Pudiquement, celui-ci partage que ce travail initiatique lui a « sauvé la vie », après avoir souffert d’addictions, à la charnière entre adolescence et âge adulte. Courantes de nos jours, les addictions et la course à l’intensité masquent ce qui se passe à l’intérieur. « Cette intériorisation et cette connexion à quelque chose de plus grand ont donné du sens à l’existence. À présent, j’ai foi dans le processus naturel de la vie. » Devenu maraîcher, Jules est au cœur de cette magie du vivant.

« L’inestimable cadeau de Stanislav Grof à la communauté humaine est celui d’une confiance retrouvée dans le processus spontané de guérison du corps et de la psyché », s’enthousiasme Patrick Baudin, soulignant que, pour le médecin qu’il est, ce bouleversement conceptuel n’est pas anodin ! Ce changement de conscience s’amplifie dans la société. Aujourd’hui, dans ses séminaires, il y a des médecins, des chirurgiens, mais aussi des juristes, des contrôleurs des impôts, etc. « C’était impensable, il y a encore moins de dix ans », conclut-il.
Hallucinant, non ?!

(1) Patrick Baudin, Projet HOME, écologie intérieure & médecine originelle, Éd. Médicis, 2018.
(2) Patrick Baudin, La respiration holotropique, Éd.

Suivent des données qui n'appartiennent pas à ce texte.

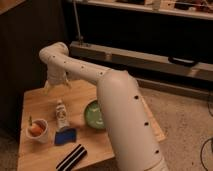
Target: Stand the bottle upright
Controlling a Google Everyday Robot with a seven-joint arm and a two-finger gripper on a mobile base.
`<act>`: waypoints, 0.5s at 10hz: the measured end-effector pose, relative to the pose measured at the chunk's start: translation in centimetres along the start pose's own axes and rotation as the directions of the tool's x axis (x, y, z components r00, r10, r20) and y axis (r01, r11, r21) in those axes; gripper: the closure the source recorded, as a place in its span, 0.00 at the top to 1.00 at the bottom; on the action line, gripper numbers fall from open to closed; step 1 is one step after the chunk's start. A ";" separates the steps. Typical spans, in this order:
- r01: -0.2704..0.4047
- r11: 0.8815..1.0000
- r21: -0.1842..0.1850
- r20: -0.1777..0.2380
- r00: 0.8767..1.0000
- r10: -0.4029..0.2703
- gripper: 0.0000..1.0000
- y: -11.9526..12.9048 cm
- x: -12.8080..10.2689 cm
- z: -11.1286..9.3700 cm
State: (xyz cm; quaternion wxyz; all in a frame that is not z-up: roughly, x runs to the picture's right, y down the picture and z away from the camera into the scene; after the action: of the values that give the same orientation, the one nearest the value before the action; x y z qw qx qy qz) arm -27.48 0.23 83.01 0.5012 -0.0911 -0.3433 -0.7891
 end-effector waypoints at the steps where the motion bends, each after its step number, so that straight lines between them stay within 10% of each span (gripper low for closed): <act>1: -0.002 1.000 -0.008 0.009 1.000 0.002 0.80 0.2 -0.1 0.6; 5: 0.020 0.998 -0.057 0.079 0.997 -0.015 0.80 0.6 0.0 2.9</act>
State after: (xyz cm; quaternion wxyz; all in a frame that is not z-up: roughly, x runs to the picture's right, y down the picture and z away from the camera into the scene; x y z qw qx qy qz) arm -27.52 1.91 85.42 0.4776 -0.1336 -0.3406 -0.7988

Médicis, 2012.

Rentrer à la maison

Expérimenter différentes formes de rites de passage, travailler sur soi, impliquer corps et psyché, faire l’expérience du silence, revenir à sa vraie nature en pleine nature… Telle est l’essence des séminaires initiatiques proposés par Patrick Baudin, conseil en santé et en écologie humaine, thérapeute, docteur en médecine de formation. Les quatre lettres du mot home, maison, ont inspiré l’acronyme du Projet H.O.M.E. :

Holotropic
Ce néologisme créé par Stanislav Grof signifie « qui mène à l’expérience globale du monde vivant, à la totalité, à la complétude ». Le mot nous invite à une vision globale, nous rappelant à notre dimension immatérielle – que l’on peut nommer spirituelle ou bien transpersonnelle –, autant qu’à notre dimension matérielle. H.O.M.E. est donc un processus holotropique.

Original Medicine
Désigne à la fois la médecine des origines (nature et chamanisme), la manière amérindienne de nommer le « pouvoir personnel » (puissance créatrice de l’être), les talents uniques de chaque personne. H.O.M.E. inclut donc racines et traditions ancestrales, afin de nous instruire sur notre « médecine originelle », ensemble de nos qualités uniques, de nos « pouvoirs » et de nos dons particuliers.

Ecology
Évoque le nécessaire travail de purification et de nettoyage que chacun doit entreprendre à l’intérieur de lui-même en priorité et en respectant ses structures et limites, c’est-à-dire son écologie personnelle. L’écologie, c’est étymologiquement le discours sur la maison et la logique de la maison. H.O.M.E. est une formation à l’écologie intégrative, intérieure et extérieure.